New proposed US money transfers regime undermines EU-US swift agreement

The Obama administration wants to require U.S. banks to report all electronic money transfers into and out of the country, a dramatic expansion in efforts to counter terrorist financing and money laundering. Financial institutions are now required to report to the Treasury Department transactions in excess of $10,000 and others they deem suspicious. The new rule would require banks to disclose even the smallest transfers.

The proposal is a long-delayed response to the 2004 Intelligence Reform and Terrorism Prevention Act, which specified reforms to better organize the intelligence community and to avoid a repeat of the 2001 attacks. The law required that the Treasury secretary issue regulations requiring financial institutions to report cross-border transfers if deemed necessary to combat terrorist financing.

“By establishing a centralized database, this regulatory plan will greatly assist law enforcement in detecting and ferreting out transnational organized crime, multinational drug cartels, terrorist financing and international tax evasion,” said James H. Freis Jr., director of Treasury’s Financial Crimes Enforcement Network (FinCEN).
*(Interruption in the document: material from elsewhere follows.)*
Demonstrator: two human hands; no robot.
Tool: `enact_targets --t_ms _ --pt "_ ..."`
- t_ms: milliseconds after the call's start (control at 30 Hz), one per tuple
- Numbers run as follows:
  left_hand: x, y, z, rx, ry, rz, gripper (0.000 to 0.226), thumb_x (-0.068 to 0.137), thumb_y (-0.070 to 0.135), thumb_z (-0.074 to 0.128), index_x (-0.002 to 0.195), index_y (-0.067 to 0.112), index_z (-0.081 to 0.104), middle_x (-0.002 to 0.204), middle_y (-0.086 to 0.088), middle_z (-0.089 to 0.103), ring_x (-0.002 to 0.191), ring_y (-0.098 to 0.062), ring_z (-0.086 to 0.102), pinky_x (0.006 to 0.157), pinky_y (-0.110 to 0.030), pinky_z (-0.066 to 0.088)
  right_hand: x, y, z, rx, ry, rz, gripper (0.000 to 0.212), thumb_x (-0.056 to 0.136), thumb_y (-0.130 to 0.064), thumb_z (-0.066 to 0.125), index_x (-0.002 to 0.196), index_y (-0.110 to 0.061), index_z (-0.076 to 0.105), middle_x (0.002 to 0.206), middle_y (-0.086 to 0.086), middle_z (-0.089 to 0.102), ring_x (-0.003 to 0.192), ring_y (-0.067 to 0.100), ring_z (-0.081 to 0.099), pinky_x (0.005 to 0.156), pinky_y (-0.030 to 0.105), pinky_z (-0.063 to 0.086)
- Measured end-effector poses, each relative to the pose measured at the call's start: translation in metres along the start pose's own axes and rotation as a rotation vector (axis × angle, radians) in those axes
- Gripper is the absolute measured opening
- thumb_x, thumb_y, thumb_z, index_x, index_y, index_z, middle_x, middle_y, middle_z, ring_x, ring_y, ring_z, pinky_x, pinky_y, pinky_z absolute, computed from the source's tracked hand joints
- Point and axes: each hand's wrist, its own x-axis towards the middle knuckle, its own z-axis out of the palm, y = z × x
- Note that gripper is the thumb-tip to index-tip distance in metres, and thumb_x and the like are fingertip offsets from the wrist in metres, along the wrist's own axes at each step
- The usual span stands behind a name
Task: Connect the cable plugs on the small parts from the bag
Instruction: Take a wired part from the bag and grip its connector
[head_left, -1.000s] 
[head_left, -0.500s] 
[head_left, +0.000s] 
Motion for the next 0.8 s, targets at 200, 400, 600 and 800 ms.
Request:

But critics have called it part of a disturbing trend by government security agencies in the wake of the 2001 attacks to seek more access to personal data without adequately demonstrating its utility. Financial institutions say that they already feel burdened byanti-terrorism rules requiring them to provide data, and that they object to new ones.

If the proposed rule goes into effect, transactions between European and U.S. banks would be captured regardless of whether there is a substantiated need.

Sophie in’t Veld, a member of the European Parliament from the Netherlands, said lawmakers undertook “painstaking” negotiations to restrict the amount of financial data to which the United States would have access. “It seems they’re getting it anyway,” she said.